Exercise prompt: Take the data below. Output it exactly from its first line through the line containing "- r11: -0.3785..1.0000".

Stored items from a collection:
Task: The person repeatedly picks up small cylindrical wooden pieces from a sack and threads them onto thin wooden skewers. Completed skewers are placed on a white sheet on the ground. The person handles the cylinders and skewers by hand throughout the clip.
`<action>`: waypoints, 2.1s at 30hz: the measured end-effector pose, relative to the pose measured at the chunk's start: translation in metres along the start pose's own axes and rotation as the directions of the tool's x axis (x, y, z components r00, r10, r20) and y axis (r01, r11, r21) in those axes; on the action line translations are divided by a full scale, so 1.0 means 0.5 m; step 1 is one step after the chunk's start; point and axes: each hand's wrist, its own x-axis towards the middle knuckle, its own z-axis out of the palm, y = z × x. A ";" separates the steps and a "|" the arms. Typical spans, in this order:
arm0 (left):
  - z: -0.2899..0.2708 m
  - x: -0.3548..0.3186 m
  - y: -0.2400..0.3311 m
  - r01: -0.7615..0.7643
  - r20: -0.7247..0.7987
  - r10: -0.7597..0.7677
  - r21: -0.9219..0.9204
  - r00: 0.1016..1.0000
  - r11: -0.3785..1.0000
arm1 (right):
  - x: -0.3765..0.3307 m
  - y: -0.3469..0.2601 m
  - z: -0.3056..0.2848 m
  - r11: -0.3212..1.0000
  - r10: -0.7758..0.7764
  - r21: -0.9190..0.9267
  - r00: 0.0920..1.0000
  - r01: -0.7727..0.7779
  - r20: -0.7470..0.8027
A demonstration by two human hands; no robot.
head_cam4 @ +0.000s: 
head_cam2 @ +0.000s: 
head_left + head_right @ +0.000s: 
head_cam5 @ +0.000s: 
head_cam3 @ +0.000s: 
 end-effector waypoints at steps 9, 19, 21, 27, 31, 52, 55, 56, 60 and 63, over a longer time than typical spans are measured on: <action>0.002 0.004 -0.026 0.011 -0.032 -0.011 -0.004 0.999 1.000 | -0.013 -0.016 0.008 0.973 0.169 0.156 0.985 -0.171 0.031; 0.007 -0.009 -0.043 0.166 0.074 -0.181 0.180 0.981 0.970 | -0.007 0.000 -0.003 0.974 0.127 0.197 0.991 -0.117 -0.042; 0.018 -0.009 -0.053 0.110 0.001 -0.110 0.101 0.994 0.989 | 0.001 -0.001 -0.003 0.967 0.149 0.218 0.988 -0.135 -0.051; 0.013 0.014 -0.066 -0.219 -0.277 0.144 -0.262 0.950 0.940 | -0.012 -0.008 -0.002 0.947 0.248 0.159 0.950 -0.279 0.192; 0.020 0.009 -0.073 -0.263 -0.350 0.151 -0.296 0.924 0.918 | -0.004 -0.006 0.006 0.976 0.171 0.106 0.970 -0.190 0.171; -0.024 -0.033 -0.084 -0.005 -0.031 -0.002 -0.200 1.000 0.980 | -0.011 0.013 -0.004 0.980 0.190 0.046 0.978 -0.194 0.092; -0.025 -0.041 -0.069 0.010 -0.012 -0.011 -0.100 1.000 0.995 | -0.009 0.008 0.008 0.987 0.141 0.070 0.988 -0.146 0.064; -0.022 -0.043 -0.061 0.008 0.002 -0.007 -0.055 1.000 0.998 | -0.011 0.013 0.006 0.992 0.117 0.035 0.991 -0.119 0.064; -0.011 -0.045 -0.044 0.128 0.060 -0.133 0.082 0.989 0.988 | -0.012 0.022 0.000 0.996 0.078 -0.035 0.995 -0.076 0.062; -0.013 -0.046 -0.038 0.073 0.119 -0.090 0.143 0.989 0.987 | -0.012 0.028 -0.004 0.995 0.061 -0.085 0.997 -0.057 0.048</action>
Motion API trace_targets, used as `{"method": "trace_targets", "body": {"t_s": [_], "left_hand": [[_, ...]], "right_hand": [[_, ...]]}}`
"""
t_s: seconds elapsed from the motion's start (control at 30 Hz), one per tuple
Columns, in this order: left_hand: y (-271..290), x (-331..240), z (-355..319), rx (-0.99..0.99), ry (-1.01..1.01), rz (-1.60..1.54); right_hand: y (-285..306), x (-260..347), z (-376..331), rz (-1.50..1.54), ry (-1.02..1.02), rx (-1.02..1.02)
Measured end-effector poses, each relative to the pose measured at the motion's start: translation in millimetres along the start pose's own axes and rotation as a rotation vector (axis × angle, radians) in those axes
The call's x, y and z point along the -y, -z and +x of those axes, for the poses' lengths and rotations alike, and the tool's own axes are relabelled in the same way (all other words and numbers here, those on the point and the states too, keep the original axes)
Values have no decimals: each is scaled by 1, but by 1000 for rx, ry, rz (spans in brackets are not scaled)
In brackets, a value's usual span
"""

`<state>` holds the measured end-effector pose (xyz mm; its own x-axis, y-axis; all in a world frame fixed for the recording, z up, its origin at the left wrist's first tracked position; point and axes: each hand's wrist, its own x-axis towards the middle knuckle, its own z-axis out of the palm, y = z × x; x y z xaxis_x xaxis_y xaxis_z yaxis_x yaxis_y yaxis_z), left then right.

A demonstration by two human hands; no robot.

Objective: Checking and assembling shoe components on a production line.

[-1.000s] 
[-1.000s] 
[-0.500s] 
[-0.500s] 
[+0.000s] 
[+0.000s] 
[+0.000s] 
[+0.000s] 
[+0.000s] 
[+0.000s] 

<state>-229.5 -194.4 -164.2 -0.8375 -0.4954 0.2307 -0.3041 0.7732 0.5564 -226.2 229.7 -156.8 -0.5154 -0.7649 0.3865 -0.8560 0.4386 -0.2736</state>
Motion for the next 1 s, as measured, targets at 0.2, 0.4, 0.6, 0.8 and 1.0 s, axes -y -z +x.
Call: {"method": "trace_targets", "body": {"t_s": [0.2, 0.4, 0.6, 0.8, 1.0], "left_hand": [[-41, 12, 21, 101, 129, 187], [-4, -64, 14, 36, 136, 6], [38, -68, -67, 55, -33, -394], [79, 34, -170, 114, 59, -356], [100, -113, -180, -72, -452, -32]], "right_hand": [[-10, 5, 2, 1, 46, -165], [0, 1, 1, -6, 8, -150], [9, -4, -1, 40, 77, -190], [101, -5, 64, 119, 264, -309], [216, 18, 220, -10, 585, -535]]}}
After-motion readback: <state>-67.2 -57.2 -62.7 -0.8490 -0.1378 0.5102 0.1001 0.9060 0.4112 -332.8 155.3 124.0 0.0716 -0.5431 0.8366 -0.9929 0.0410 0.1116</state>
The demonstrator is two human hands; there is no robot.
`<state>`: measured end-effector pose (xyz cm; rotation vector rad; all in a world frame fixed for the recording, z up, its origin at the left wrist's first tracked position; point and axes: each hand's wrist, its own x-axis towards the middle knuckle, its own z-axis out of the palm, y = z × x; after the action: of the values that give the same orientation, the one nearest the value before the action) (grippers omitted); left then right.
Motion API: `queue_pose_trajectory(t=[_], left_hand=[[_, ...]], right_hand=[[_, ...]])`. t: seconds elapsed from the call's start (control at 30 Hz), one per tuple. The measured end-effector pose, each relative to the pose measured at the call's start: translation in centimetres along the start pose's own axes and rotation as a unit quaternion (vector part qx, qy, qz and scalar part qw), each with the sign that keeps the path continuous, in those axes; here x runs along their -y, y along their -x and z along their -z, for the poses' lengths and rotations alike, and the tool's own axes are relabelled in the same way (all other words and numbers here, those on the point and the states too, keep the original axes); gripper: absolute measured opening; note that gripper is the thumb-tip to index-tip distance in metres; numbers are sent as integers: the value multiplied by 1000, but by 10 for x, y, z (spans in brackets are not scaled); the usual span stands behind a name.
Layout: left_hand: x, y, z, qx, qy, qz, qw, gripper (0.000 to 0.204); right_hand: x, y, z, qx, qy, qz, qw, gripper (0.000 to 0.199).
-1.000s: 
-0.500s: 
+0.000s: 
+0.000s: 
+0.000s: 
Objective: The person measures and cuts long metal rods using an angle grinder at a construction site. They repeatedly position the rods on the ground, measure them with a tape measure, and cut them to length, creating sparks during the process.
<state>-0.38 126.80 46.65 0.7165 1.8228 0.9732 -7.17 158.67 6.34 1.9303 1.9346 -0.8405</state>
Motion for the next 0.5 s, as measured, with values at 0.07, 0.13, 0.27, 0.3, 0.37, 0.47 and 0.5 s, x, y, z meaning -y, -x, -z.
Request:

Reply to the task:
Task: The person repeatedly picks up small cylindrical wooden pieces from a sack and threads them onto thin wooden skewers. Completed skewers are placed on a white sheet on the ground. The person handles the cylinders and skewers by hand throughout the clip.
`<action>`: waypoints, 2.1s at 30hz: the measured end-effector pose, relative to the pose measured at the chunk's start: translation in metres along the start pose's own axes and rotation as the directions of the tool's x axis (x, y, z components r00, r10, r20) and y axis (r01, r11, r21) in those axes; on the action line translations are divided by a full scale, so 1.0 means 0.5 m; step 1 is one step after the chunk's start; point and axes: each hand's wrist, its own x-axis towards the middle knuckle, its own z-axis out of the palm, y = z × x. A ";" separates the steps and a "|" the arms. Typical spans, in this order:
arm0 (left):
  - z: -0.2899..0.2708 m
  - x: -0.3548..0.3186 m
  - y: -0.2400..0.3311 m
  - r01: -0.7615..0.7643
  - r20: -0.7247..0.7987
  - r10: -0.7597..0.7677
  - r21: -0.9219..0.9204
  - r00: 0.1016..1.0000
  - r11: -0.3785..1.0000

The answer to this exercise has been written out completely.